A abrir o último dia de festival surgem os Dry Cleaning. Uma das bandas-sensação do ano que passou, estes londrinos vieram juntar-se à excelente vaga de indie rock britânico com o seu aclamado disco de estreia, New Long Leg. A frontwoman da banda, Florence Shaw, possui um tipo de carisma algo desconcertante e pouco comum, que torna cada um dos lugares-comuns que debita a grande ritmo e num tom absolutamente inexpressivo em autênticas máximas sobre o mundo moderno. O principal encanto dos Dry Cleaning surge justamente da coexistência entre o cantar-falado de Shaw, cada vez mais recorrente no rock mas aqui “encenado” de uma forma bastante peculiar, e um som propulsivo e ritmado, que nunca chega a ser particularmente abrasivo e que quase soa veraneante e catchy, mesmo contendo pouco que se assemelhe a um refrão convencional. As guitarras estarão situadas num território intermédio entre os riffs angulares dos Wire e as Jaguars mais musculadas dos Sonic Youth, mas o estilo desconexo e vagabundo da escrita de Shaw e a sua performance esfíngica colocam os Dry Cleaning numa categoria deles próprios. Resta-nos perguntar: como é que tudo isto… funciona? A resposta pode bem estar às 5 da tarde de sábado, no Palco Cupra.

Jawbox

Uma guitarra ansiosa, um baixo tenso e pungente, uma cadência lenta mas nervosa e um refrão antémico com uma mensagem urgente. Não foi preciso muito para os norte-americanos Jawbox escreverem “Savory”, uma das melhores canções do pós-hardcore fabricado na década de 1990. A música, que data já de 1993, é a pedra basilar de For Your Own Special Sweetheart, marco incontornável do rock alternativo que elevou o grupo de Washington, DC ao estatuto de seminal. 
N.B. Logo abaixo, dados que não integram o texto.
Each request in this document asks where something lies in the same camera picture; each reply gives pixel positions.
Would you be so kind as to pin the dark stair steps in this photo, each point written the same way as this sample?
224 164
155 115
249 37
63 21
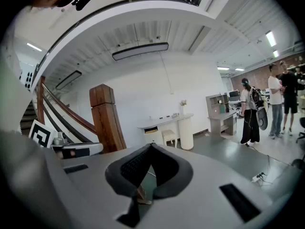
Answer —
27 118

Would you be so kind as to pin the black computer monitor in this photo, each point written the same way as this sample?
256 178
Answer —
234 94

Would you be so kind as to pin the white power strip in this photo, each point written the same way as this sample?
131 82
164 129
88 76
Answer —
257 177

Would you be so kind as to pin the white curved table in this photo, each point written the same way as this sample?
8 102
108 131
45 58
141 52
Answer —
171 121

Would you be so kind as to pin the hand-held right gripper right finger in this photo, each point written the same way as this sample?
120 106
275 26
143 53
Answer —
174 175

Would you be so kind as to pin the cream stool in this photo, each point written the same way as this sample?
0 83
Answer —
169 134

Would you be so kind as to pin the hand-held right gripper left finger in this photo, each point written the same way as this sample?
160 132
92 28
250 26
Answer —
124 178

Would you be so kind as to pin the black round stand base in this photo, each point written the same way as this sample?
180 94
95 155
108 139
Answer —
299 163

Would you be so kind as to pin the wooden stair handrail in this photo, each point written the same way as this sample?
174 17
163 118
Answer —
71 113

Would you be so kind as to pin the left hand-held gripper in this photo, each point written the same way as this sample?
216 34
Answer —
43 133

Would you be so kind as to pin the long black-rimmed ceiling lamp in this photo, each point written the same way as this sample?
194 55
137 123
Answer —
140 50
68 80

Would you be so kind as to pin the white hair dryer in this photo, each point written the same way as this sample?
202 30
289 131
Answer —
175 115

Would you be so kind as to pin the white vase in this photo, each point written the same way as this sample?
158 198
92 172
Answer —
183 110

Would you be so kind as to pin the white ceiling tube light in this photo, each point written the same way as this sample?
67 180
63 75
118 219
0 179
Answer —
271 38
276 53
34 47

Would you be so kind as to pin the pink artificial flower bouquet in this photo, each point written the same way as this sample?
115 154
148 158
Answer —
183 102

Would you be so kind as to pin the black office chair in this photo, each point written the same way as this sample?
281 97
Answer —
302 128

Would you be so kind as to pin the white board with black dots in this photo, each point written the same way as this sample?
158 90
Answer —
27 80

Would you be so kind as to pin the teal box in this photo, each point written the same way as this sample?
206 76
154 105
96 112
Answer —
222 108

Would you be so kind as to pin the wooden stool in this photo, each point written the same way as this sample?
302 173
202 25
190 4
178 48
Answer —
151 130

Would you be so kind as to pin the grey shelf desk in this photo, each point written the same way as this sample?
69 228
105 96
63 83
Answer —
221 120

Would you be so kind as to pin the wooden newel post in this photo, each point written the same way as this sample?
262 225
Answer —
107 120
O caminho já havia sido trilhado em 1991, aquando do lançamento de Grippe, a estreia da banda em longa-duração, e aprimorado depois no seu sucessor, Novelty, em 1992, durante uma curta mas essencial incursão pela editora Dischord, de Jeff Nelson e Ian MacKaye, mas foi ao terceiro disco de estúdio que se reuniram todos os requisitos necessários para confecionar uma obra-prima combativa que tem na honestidade e na emoção as suas principais bandeiras.

Sky Ferreira

Sky Ferreira representa um caso peculiar. Com o seu primeiro e único álbum até à data, Night Time, My Time, a cantora e compositora luso-americana foi apontada como uma das mais promissoras vozes no universo da nova música pop. Mas o seu sucessor, Masoquism, anunciado pela primeira vez em 2015 e prometido desde então, foi de tal maneira adiado que se tornou – a par de Dear Tommy, o álbum que nunca chegou a ser dos extintos Chromatics – numa das mais mediáticas vinhetas da mitologia indie: até à data, o segundo álbum da autora de “Everything Is Embarassing” ainda não viu a luz do dia, mas são já conhecidos dois dos seus primeiros singles de avanço — “Downhill Lullaby”, uma toada orquestral em tons gótivos, e o mais recente “Don’t Forget”, lançado no passado mês de maio e que traz de volta a urgência emocional do seu primeiro álbum. 

O concerto de dia 9 – o segundo da artista em Portugal depois da estreia em 2013, também no festival Primavera Sound – vai ser uma das primeiras chances para escutar, em primeira mão, o que a cantora tem vindo a “cozinhar” ao longo dos últimos dez anos ( e dez anos é muito tempo), mas também uma oportunidade para assistir in loco ao desenvolvimento – pessoal e artístico – de uma figura que nunca escondeu a insegurança em palco.